#### WHAT NEEDS TO BE DONE:
Only one stretch of the records below is wanted: the lines from the one holding "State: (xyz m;" through the one holding "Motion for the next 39". Return it exactly, both ends included.

#### EXTRACTED MATERIAL:

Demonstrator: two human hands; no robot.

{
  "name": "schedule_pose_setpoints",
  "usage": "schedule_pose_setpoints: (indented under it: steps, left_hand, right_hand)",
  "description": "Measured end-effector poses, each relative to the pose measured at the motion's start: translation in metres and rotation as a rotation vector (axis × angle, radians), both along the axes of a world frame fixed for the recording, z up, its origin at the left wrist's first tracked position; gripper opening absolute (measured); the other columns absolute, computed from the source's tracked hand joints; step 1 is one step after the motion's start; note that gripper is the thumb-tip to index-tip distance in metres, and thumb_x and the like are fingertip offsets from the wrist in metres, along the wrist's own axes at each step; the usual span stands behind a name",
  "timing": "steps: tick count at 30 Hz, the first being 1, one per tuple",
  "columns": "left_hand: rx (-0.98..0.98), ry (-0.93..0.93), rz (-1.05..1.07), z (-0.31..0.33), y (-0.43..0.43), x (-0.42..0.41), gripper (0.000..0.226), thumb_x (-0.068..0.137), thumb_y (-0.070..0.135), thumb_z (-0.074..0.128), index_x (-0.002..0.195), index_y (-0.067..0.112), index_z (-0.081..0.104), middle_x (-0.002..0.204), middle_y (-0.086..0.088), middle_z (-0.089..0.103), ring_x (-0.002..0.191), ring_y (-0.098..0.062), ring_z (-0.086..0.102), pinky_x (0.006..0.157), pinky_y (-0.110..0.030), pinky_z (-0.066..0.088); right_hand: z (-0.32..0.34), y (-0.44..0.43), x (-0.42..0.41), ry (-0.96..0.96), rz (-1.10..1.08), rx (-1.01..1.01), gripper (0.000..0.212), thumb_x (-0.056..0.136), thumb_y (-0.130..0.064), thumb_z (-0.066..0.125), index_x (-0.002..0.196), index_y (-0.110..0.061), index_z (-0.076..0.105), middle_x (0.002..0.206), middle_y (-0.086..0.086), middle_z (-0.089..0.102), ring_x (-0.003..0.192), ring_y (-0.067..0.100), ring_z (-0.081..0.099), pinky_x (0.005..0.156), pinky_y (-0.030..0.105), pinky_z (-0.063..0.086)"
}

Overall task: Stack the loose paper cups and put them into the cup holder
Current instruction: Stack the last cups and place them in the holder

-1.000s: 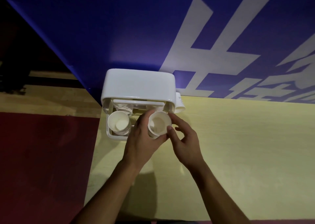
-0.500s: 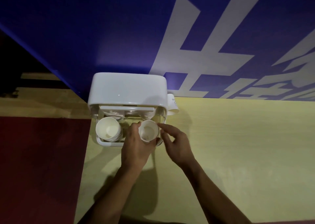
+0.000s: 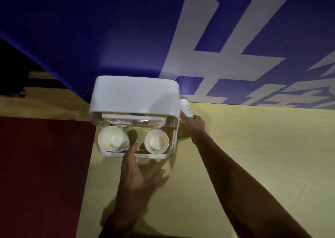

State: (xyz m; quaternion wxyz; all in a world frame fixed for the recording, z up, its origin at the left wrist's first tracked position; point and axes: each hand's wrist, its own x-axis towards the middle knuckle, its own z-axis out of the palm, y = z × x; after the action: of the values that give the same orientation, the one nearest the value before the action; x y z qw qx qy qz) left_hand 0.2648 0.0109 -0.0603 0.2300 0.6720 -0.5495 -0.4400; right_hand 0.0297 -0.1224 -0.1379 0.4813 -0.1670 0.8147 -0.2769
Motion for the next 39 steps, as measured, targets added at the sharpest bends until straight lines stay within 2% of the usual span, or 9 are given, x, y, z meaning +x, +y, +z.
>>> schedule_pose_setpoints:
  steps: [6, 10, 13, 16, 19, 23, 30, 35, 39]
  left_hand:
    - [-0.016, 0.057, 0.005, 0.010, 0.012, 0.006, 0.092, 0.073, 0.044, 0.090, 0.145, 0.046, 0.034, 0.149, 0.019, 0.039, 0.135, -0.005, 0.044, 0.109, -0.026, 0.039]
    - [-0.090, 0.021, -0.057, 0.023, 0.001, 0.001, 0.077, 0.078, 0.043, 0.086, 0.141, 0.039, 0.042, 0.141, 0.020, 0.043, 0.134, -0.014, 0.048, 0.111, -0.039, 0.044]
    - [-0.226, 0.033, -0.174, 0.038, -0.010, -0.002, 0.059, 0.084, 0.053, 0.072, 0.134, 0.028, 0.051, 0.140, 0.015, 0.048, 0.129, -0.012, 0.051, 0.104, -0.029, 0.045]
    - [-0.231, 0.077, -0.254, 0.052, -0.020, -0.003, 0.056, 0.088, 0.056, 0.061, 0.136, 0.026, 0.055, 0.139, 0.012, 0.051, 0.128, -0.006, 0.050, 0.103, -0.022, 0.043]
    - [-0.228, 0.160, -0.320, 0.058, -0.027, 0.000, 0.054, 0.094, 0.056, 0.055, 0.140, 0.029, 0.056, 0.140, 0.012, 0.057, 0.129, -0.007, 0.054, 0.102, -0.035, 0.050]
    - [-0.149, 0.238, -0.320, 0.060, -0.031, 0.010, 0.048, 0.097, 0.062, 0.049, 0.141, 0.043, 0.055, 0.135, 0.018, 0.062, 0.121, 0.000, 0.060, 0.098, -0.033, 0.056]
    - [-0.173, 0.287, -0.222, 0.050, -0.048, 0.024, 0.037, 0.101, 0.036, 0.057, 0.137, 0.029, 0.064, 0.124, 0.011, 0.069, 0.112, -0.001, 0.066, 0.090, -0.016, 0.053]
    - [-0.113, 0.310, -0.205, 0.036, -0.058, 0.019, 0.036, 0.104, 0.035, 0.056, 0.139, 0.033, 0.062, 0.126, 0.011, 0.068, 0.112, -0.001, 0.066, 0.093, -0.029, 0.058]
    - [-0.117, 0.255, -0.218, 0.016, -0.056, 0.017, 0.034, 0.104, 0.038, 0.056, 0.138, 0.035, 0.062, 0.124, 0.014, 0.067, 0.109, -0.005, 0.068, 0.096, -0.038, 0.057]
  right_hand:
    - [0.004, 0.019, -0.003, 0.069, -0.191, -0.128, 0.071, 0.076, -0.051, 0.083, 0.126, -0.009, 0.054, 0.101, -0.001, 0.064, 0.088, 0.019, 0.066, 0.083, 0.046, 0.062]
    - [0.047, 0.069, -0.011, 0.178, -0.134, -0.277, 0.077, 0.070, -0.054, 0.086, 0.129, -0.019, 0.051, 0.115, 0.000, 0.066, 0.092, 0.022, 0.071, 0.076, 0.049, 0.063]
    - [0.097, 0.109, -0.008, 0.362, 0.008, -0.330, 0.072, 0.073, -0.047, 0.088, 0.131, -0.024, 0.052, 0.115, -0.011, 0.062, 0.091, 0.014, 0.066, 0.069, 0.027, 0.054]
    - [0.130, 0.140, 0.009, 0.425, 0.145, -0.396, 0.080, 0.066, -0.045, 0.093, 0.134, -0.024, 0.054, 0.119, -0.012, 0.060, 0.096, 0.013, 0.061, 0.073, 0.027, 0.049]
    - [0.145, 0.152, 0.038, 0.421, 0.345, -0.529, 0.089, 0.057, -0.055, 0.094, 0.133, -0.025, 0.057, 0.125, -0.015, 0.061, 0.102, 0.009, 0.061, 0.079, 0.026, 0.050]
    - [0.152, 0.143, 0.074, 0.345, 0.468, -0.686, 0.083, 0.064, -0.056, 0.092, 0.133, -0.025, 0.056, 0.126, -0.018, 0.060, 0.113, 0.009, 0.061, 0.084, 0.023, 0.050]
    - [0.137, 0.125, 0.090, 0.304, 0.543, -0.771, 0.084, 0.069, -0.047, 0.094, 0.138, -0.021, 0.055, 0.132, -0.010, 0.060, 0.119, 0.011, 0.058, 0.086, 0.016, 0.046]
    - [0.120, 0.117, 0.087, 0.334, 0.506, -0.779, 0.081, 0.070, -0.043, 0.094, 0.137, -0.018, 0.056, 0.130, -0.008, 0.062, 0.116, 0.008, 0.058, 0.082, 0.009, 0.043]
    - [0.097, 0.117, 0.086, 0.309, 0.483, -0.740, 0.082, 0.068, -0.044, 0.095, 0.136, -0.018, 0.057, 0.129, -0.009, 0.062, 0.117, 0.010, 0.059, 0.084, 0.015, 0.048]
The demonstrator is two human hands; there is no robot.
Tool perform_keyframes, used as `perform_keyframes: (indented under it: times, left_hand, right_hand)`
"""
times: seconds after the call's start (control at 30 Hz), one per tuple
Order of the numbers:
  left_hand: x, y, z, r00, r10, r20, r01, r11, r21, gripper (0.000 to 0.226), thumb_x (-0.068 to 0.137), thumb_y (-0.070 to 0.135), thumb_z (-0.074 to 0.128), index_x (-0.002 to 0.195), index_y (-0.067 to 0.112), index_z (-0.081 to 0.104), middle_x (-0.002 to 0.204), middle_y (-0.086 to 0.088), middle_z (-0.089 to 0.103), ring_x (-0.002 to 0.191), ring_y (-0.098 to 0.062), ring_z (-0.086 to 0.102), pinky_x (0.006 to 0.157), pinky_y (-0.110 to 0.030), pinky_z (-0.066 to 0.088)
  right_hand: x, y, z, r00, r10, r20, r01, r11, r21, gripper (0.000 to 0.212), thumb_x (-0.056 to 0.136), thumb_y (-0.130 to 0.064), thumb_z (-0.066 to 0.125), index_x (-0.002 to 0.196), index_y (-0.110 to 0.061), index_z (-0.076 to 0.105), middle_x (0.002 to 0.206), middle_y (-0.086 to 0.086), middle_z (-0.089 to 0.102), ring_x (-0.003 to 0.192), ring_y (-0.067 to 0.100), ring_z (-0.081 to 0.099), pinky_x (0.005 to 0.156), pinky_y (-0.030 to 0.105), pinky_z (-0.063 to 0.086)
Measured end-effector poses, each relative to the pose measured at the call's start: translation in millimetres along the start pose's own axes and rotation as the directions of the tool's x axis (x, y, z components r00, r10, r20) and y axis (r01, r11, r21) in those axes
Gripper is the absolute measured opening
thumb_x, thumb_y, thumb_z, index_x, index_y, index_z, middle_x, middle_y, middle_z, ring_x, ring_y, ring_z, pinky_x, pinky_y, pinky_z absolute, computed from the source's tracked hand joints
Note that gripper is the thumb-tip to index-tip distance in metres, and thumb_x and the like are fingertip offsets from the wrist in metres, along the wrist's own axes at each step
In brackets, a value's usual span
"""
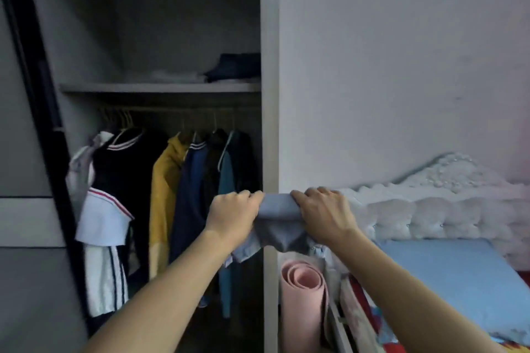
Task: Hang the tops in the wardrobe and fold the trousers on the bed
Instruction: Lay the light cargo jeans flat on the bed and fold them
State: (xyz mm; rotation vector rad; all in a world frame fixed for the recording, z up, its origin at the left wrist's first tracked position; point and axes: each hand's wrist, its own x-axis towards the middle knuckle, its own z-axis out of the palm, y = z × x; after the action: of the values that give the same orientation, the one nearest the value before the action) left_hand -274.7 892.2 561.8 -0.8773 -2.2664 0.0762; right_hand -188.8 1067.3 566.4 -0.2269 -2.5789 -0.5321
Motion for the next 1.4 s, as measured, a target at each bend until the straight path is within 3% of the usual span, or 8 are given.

#### ANSWER BOX:
State: (xyz m; quaternion wxyz; all in a world frame fixed for the recording, z up, its origin at the left wrist's first tracked position; point and axes: each hand's wrist, its own x-axis towards the middle knuckle, its own z-axis out of the palm, y = z × x; after the action: of the values that give the same orientation, the one nearest the value before the action; x y z qw qx qy qz) left_hand 0.2648 0.0109 -0.0603 0.2300 0.6720 -0.5495 -0.4400; right_hand 0.0297 -0.1224 -0.1379 0.4813 -0.1670 0.8147 -0.2769
Motion for the next 39 steps, as measured, targets added at the sharpest bends until straight lines stay within 2% of the usual span, or 9 are given, x, y, z meaning +x, +y, +z.

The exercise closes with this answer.